» **WHAT IS REQUIRED**: In this exercise, set down every entry that follows exactly as it appears.
------------------------------------------------------------
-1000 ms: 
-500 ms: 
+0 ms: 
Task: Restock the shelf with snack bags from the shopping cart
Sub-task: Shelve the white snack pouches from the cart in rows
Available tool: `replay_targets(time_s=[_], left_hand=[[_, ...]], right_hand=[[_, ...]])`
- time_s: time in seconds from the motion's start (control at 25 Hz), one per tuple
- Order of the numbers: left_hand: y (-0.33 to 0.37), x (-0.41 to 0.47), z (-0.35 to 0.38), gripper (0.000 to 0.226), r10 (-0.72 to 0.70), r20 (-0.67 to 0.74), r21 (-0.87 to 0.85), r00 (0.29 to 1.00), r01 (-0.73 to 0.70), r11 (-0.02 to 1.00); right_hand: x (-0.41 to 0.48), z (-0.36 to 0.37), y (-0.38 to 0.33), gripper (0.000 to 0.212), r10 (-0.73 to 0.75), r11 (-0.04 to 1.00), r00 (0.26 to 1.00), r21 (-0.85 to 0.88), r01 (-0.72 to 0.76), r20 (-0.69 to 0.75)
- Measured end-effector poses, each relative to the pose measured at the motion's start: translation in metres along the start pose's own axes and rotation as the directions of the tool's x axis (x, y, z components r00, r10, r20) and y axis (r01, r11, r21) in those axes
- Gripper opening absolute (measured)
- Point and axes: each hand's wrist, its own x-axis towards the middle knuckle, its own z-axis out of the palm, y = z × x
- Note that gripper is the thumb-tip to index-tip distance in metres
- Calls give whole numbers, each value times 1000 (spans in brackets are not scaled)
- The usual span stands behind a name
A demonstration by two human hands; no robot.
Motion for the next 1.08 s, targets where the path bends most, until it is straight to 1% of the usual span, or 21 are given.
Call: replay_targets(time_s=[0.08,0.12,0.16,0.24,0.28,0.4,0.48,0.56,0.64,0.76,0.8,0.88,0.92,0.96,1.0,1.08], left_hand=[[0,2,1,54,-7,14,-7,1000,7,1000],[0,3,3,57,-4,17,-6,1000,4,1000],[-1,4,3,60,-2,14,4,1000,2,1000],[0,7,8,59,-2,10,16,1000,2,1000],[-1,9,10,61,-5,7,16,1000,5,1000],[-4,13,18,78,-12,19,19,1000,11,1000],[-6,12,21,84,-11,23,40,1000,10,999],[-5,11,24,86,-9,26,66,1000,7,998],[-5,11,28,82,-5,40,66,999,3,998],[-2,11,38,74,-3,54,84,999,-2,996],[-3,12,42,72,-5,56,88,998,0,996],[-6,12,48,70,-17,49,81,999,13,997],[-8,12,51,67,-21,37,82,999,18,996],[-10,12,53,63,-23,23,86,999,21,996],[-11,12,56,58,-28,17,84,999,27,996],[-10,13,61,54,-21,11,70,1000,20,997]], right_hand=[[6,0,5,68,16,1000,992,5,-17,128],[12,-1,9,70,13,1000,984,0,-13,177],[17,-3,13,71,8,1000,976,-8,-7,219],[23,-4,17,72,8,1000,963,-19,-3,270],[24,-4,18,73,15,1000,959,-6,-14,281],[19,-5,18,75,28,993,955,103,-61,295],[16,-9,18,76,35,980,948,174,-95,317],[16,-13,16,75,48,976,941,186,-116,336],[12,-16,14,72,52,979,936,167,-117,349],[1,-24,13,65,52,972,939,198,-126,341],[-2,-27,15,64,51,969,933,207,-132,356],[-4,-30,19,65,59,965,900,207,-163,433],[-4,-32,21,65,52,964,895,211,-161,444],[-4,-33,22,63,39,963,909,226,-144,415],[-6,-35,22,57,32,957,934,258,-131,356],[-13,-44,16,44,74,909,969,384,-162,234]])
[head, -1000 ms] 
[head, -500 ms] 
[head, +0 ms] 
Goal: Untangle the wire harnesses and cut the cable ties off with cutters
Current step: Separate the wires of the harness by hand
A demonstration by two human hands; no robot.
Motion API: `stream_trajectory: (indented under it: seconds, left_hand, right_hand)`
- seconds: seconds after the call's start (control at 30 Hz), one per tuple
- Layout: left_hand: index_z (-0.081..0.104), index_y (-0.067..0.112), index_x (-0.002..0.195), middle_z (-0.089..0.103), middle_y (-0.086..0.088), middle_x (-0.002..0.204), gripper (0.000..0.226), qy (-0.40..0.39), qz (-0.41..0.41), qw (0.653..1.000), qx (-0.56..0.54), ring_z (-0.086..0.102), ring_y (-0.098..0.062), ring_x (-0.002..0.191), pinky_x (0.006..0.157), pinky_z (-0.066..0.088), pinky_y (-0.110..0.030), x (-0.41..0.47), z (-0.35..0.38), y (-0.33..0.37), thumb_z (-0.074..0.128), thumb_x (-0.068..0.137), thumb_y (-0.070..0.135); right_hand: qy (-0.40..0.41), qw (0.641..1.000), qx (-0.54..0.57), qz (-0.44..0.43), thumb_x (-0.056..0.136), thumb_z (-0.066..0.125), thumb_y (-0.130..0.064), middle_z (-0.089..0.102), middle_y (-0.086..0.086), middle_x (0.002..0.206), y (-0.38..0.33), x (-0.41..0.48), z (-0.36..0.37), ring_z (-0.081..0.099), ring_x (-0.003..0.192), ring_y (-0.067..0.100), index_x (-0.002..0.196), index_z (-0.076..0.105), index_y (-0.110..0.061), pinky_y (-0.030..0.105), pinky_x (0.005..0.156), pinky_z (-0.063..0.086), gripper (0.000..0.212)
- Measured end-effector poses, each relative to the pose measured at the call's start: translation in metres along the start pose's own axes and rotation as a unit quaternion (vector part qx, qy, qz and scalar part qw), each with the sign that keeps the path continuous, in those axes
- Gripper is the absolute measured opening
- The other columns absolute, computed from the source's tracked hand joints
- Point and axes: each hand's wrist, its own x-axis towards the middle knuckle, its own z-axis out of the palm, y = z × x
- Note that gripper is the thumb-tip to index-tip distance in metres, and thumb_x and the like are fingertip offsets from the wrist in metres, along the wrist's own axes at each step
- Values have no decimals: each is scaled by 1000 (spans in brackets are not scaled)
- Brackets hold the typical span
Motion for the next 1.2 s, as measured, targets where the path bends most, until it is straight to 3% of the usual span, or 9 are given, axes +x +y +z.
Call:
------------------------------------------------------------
» **OUTPUT BELOW**:
-1000 ms: 
-500 ms: 
+0 ms: 
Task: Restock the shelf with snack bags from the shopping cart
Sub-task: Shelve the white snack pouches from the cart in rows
Available tool: `replay_targets(time_s=[_], left_hand=[[_, ...]], right_hand=[[_, ...]])`
- time_s: time in seconds from the motion's start (control at 25 Hz), one per tuple
- Order of the numbers: left_hand: y (-0.33 to 0.37), x (-0.41 to 0.47), z (-0.35 to 0.38), gripper (0.000 to 0.226), r10 (-0.72 to 0.70), r20 (-0.67 to 0.74), r21 (-0.87 to 0.85), r00 (0.29 to 1.00), r01 (-0.73 to 0.70), r11 (-0.02 to 1.00); right_hand: x (-0.41 to 0.48), z (-0.36 to 0.37), y (-0.38 to 0.33), gripper (0.000 to 0.212), r10 (-0.73 to 0.75), r11 (-0.04 to 1.00), r00 (0.26 to 1.00), r21 (-0.85 to 0.88), r01 (-0.72 to 0.76), r20 (-0.69 to 0.75)
- Measured end-effector poses, each relative to the pose measured at the motion's start: translation in metres along the start pose's own axes and rotation as the directions of the tool's x axis (x, y, z components r00, r10, r20) and y axis (r01, r11, r21) in those axes
- Gripper opening absolute (measured)
- Point and axes: each hand's wrist, its own x-axis towards the middle knuckle, its own z-axis out of the palm, y = z × x
- Note that gripper is the thumb-tip to index-tip distance in metres
- Calls give whole numbers, each value times 1000 (spans in brackets are not scaled)
- The usual span stands behind a name
A demonstration by two human hands; no robot.
Motion for the next 1.08 s, targets where the path bends most, until it is straight to 1% of the usual span, or 21 are given.
Call: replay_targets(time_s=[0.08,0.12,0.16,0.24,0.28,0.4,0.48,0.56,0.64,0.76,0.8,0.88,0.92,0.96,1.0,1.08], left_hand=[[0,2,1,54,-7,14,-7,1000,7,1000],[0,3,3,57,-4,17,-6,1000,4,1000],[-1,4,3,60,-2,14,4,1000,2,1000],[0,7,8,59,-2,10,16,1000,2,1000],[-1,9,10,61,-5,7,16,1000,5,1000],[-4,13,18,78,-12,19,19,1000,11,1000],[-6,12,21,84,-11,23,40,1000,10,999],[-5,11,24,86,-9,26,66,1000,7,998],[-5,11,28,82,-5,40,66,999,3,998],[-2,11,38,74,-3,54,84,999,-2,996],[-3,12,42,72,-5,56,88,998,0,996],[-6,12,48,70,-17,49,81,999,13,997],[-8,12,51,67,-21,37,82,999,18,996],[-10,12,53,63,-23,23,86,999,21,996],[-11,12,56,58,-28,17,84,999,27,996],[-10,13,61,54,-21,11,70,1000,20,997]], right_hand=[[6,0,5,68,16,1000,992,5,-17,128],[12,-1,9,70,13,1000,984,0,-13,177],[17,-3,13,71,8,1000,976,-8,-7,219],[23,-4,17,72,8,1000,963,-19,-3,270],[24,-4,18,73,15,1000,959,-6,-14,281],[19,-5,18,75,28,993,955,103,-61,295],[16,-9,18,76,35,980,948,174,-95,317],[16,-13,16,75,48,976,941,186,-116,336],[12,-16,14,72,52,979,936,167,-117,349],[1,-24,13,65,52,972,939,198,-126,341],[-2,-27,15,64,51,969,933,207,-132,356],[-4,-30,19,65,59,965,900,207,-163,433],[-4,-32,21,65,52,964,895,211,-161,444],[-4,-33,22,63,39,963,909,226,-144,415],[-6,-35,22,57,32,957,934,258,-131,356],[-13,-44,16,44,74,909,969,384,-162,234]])
[head, -1000 ms] 
[head, -500 ms] 
[head, +0 ms] 
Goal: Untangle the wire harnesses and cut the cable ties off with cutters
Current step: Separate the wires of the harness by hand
A demonstration by two human hands; no robot.
Motion API: `stream_trajectory: (indented under it: seconds, left_hand, right_hand)`
- seconds: seconds after the call's start (control at 30 Hz), one per tuple
- Layout: left_hand: index_z (-0.081..0.104), index_y (-0.067..0.112), index_x (-0.002..0.195), middle_z (-0.089..0.103), middle_y (-0.086..0.088), middle_x (-0.002..0.204), gripper (0.000..0.226), qy (-0.40..0.39), qz (-0.41..0.41), qw (0.653..1.000), qx (-0.56..0.54), ring_z (-0.086..0.102), ring_y (-0.098..0.062), ring_x (-0.002..0.191), pinky_x (0.006..0.157), pinky_z (-0.066..0.088), pinky_y (-0.110..0.030), x (-0.41..0.47), z (-0.35..0.38), y (-0.33..0.37), thumb_z (-0.074..0.128), thumb_x (-0.068..0.137), thumb_y (-0.070..0.135); right_hand: qy (-0.40..0.41), qw (0.641..1.000), qx (-0.54..0.57), qz (-0.44..0.43), thumb_x (-0.056..0.136), thumb_z (-0.066..0.125), thumb_y (-0.130..0.064), middle_z (-0.089..0.102), middle_y (-0.086..0.086), middle_x (0.002..0.206), y (-0.38..0.33), x (-0.41..0.48), z (-0.36..0.37), ring_z (-0.081..0.099), ring_x (-0.003..0.192), ring_y (-0.067..0.100), index_x (-0.002..0.196), index_z (-0.076..0.105), index_y (-0.110..0.061), pinky_y (-0.030..0.105), pinky_x (0.005..0.156), pinky_z (-0.063..0.086), gripper (0.000..0.212)
- Measured end-effector poses, each relative to the pose measured at the call's start: translation in metres along the start pose's own axes and rotation as a unit quaternion (vector part qx, qy, qz and scalar part qw), each with the sign that keeps the path continuous, in those axes
- Gripper is the absolute measured opening
- The other columns absolute, computed from the source's tracked hand joints
- Point and axes: each hand's wrist, its own x-axis towards the middle knuckle, its own z-axis out of the palm, y = z × x
- Note that gripper is the thumb-tip to index-tip distance in metres, and thumb_x and the like are fingertip offsets from the wrist in metres, along the wrist's own axes at each step
- Values have no decimals: each is scaled by 1000 (spans in brackets are not scaled)
- Brackets hold the typical span
Motion for the next 1.2 s, as measured, targets where the path bends most, until it is straight to 3% of the usual span, or 9 are given, axes +x +y +z.
Call:

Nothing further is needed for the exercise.